Sunday, March 17, 2019

20190317.0430

Today, of course, is St. Patrick's Day, for those who celebrate such things. People of all sorts seem to be expected to wear green or be subject to assault (because putting your hands on someone who's unwilling is assault, folks, and this does seem to be a "If you didn't want to be attacked, you should have worn something different," which is problematic for reasons I should not have to explain but probably do) and to claim descent from or affiliation with a nation-state welded together by external oppressions, whether the claims are legitimate or not--and to get uproariously drunk throughout the day, because that nation-state is somehow perceived as being given to excessive consumption, among other generally denigrated traits.
I know that my framing things in such a way will sit ill with a great many people. "It's all in fun," such people say, or "You're overthinking things again; relax and enjoy, for once," or they will ask "Can't you take a joke?" Given recent events, in which horrors have been perpetrated yet again as a result of normalization of stereotypes in public discourse, and in which violence is beginning to erupt again in a place where it had been thought to have been finally ended after decades of terror on both sides, I find such things dangerously oblivious at best--and I am not generally inclined to believe the best of people, as those who know me know. Every such thing, every such bit of "fun," every such "joke" conduces to an environment in which people are immersed in the kinds of ultimately dehumanizing rhetoric that does not allow for atrocity but does make it easier to carry out. And that kind of thing needs to have every hindrance put to it that can be done; it will not stop all such acts from happening, of course, but it will reduce their number and frequency. They will not be the daily or weekly occurrences that they have been, coming so often that they barely attract attention anymore.
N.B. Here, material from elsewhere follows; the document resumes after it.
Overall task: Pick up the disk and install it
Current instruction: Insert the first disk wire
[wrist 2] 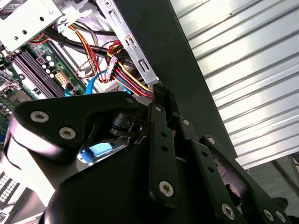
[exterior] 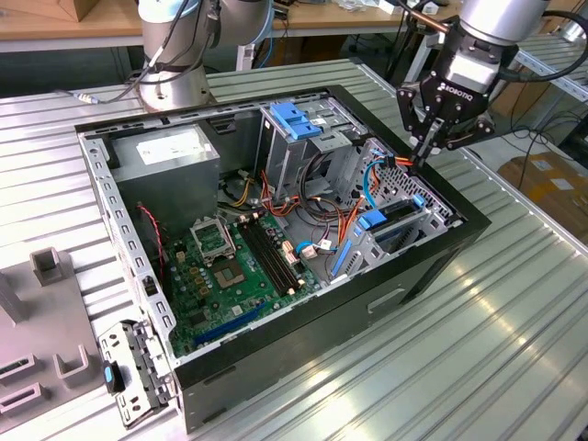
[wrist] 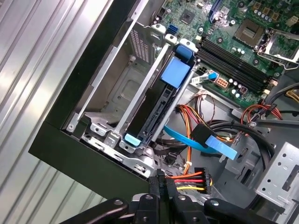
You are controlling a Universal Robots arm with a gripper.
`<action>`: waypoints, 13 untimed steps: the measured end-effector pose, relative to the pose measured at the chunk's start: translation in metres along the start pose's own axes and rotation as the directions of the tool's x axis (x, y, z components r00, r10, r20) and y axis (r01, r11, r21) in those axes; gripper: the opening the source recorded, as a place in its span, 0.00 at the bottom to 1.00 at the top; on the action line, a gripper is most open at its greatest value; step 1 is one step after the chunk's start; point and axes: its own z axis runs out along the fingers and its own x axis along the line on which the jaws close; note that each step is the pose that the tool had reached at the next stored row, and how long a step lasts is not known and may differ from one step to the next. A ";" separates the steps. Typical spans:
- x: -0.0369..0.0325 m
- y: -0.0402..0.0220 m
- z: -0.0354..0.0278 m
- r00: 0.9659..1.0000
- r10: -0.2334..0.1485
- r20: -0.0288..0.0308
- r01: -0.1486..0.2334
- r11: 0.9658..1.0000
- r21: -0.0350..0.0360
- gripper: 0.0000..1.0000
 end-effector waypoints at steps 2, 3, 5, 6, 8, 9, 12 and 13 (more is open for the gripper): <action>-0.0006 0.0013 0.0000 1.000 0.003 0.000 -0.003 1.000 0.000 0.17; -0.0009 0.0019 0.0001 1.000 0.005 0.000 -0.005 1.000 0.000 0.17; -0.0015 0.0030 0.0000 1.000 0.012 0.000 -0.012 1.000 0.000 0.17; -0.0016 0.0033 0.0001 1.000 0.015 0.000 -0.015 1.000 0.000 0.17; -0.0019 0.0036 0.0002 1.000 0.024 0.000 -0.024 1.000 -0.001 0.17; -0.0020 0.0039 0.0002 1.000 0.029 0.000 -0.029 1.000 -0.001 0.17; -0.0024 0.0048 0.0003 0.999 0.046 0.000 -0.046 0.999 -0.001 0.17; -0.0025 0.0050 0.0004 0.999 0.050 0.000 -0.050 0.999 -0.001 0.17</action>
Certainly, cultures and heritages should be celebrated. Those things in them which are good should be lauded and extolled. But those things should also be understood more fully than they typically are; the celebration, to be sincere, should be more than putting on a different shirt for a day and affecting a bad accent to justify bad behavior. They should be put into the broader contexts of their cultures, however; there are unpleasantnesses and worse in each and every, and we do a disservice to those we would purport to honor not to acknowledge that those things are there and to understand them better. That does not mean that the bad should necessarily outweigh the good, but it should be noted--not emulated, even when true. And it must not be used to justify the kinds of things that have been seen too often and too recently in such places as Christchurch--though they all too often are, to the diminishment of us all.